In this section, we find out that a square is an example of a polygon, a cheetah is a cat and also a mammal, and so on.


All of this to introduce is to the concept of “is-a”.


We then see an example where we can ask any polygon how much area it covers, tell any mammal to walk, and tell any cat to ignore us while we’re talking to it, all through the wonders of inheritance and virtual methods.

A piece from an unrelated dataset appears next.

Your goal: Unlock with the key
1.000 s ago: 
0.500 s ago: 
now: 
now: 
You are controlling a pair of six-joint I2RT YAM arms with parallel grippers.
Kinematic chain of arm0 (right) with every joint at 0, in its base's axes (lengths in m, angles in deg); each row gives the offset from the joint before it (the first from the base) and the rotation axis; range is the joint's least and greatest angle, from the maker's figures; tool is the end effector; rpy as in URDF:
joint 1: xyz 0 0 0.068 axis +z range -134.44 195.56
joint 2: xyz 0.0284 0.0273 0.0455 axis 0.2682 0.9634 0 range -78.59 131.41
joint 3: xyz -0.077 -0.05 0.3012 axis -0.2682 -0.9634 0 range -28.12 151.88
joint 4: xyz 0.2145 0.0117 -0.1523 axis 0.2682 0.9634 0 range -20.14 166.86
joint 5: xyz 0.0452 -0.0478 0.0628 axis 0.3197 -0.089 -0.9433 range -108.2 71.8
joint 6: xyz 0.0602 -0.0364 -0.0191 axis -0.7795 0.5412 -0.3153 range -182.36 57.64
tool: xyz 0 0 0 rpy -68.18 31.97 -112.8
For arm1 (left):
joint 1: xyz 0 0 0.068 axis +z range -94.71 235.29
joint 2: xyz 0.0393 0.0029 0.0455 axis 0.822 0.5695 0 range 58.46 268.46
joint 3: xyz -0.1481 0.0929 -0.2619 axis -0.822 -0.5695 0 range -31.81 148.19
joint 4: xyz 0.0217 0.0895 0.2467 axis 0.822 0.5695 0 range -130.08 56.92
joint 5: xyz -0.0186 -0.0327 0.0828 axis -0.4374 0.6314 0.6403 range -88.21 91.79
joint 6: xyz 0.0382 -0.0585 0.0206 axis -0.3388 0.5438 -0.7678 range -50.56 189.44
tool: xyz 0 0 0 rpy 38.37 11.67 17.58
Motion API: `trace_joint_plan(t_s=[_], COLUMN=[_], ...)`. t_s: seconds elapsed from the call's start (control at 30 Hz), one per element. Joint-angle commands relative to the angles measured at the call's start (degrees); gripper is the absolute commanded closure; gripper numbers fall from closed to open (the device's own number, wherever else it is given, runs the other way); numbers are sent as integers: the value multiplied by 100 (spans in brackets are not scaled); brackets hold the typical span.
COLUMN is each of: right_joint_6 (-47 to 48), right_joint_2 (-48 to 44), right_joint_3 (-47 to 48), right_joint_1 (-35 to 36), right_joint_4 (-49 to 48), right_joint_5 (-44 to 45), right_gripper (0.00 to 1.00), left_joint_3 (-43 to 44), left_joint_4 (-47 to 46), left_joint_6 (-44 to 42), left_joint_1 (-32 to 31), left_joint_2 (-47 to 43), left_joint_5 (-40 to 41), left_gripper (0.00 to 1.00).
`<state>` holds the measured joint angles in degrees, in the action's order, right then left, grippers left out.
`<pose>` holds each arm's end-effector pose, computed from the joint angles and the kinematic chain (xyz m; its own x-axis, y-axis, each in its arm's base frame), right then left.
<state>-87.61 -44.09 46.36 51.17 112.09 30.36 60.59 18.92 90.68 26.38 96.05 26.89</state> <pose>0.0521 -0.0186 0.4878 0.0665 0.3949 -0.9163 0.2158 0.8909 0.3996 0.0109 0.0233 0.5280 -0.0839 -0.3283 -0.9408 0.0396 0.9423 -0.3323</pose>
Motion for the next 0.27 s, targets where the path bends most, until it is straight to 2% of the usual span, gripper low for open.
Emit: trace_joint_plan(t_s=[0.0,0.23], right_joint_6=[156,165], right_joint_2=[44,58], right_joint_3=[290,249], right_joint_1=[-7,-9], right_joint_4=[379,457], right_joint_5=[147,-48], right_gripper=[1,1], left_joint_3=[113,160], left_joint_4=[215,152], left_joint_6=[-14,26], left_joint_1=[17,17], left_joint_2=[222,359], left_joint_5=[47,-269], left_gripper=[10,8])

Good taste and a firm grasp of the relative usefullness of this concept would dictate spending 10 or 20 pages explaining these concepts, but most texts significantly exceed that, and most programming assignments spend a fair bit of time on that as well. Kindof like how linked lists rule your life for a month or so.

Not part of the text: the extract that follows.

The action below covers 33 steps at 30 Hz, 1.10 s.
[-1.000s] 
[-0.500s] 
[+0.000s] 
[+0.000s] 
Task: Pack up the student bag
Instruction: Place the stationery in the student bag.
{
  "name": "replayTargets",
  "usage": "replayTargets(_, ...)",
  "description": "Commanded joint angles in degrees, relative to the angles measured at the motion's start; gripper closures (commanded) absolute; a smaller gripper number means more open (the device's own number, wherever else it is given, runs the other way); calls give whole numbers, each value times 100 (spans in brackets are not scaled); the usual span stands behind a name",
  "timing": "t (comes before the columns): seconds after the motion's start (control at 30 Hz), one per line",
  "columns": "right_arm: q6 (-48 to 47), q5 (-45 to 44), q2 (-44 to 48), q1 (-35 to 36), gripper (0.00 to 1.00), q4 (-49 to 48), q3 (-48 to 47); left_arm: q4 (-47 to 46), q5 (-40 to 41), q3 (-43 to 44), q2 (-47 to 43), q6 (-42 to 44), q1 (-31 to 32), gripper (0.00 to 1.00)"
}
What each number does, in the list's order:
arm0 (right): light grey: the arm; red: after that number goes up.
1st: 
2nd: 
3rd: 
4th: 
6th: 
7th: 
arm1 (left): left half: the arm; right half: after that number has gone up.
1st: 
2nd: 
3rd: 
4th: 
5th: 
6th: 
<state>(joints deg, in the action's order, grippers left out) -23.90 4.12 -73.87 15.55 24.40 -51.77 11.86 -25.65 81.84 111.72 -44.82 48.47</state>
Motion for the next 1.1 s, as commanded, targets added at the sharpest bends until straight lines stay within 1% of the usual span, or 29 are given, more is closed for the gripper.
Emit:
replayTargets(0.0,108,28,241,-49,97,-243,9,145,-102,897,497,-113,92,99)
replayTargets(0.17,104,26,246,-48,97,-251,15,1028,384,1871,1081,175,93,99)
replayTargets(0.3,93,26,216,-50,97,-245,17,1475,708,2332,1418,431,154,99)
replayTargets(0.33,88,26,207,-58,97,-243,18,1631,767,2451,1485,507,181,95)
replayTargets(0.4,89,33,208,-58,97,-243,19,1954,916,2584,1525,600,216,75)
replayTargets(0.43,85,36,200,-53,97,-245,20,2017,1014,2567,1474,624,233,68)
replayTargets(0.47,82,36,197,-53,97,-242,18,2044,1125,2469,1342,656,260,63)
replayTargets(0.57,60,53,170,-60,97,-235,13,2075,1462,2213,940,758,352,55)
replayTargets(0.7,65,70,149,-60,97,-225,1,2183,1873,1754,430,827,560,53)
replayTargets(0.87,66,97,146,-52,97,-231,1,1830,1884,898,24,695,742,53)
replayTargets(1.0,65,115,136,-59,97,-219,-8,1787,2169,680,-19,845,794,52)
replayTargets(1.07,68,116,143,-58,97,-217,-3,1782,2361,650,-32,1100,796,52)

It’s therefore not surprising that many younger developers think that inheritance is a feature that you should, like, “use” when you write software.


There are a few problems with this.


The first is that “is-a” is, in my experience, a pretty rare relationship between objects. More common is the “looks the same on one dimension but has different behavior across another dimension”.


Good luck implementing this:


public class Monotreme: Mammal
{
    public override GiveBirth()
    {
        // add appropriate implementation here
    }
}


That’s the sort of thing that tends to be non-obvious when you first create an object, but annoying obvious when you’ve bought into the whole inheritance mindset.


That’s not to say that inheritance isn’t useful. It’s just to say that you should understand that a MemoryStream isn’t really a Stream, at least in the true “is-a” sense, and be prepared to deal with it.


The second problem is more philosophical and aesthetic. I recently wrote code like this:


class ClimbList: List<Climb>
{

}


Which seems like a perfectly reasonable thing to do, at least on the surface.


But the surface – or at least the surface area – is a problem. List<T> is a pretty extensive class, and when I defined ClimbList, I was saying that ClimbList does the proper thing when any of the List<T> methods or properties are called.


I’m pretty sure that’s not true. Or at least, I’m not at all sure that it *is* true (I have no tests to support such a belief), but users of ClimbList don’t have any way of knowing that the only methods I’m currently using are Add() and the indexer. Intellisense brings up all of them when I go to call one of the methods I wrote.


Which brings us in a long and roundabout way to our penultimate sin:

Sin #2 – Overuse of Inheritance

So, what should you use if you don’t use inheritance (and I am advocating that you approach it carefully and thoughtfully – it’s a similar decision to adding a virtual method)?


Composition. Make the object a field inside of your object, and then write the forwarders that you need (it’s usually not more than one or two).


And, if you really need inheritance in your design, add it carefully and thoughtfully.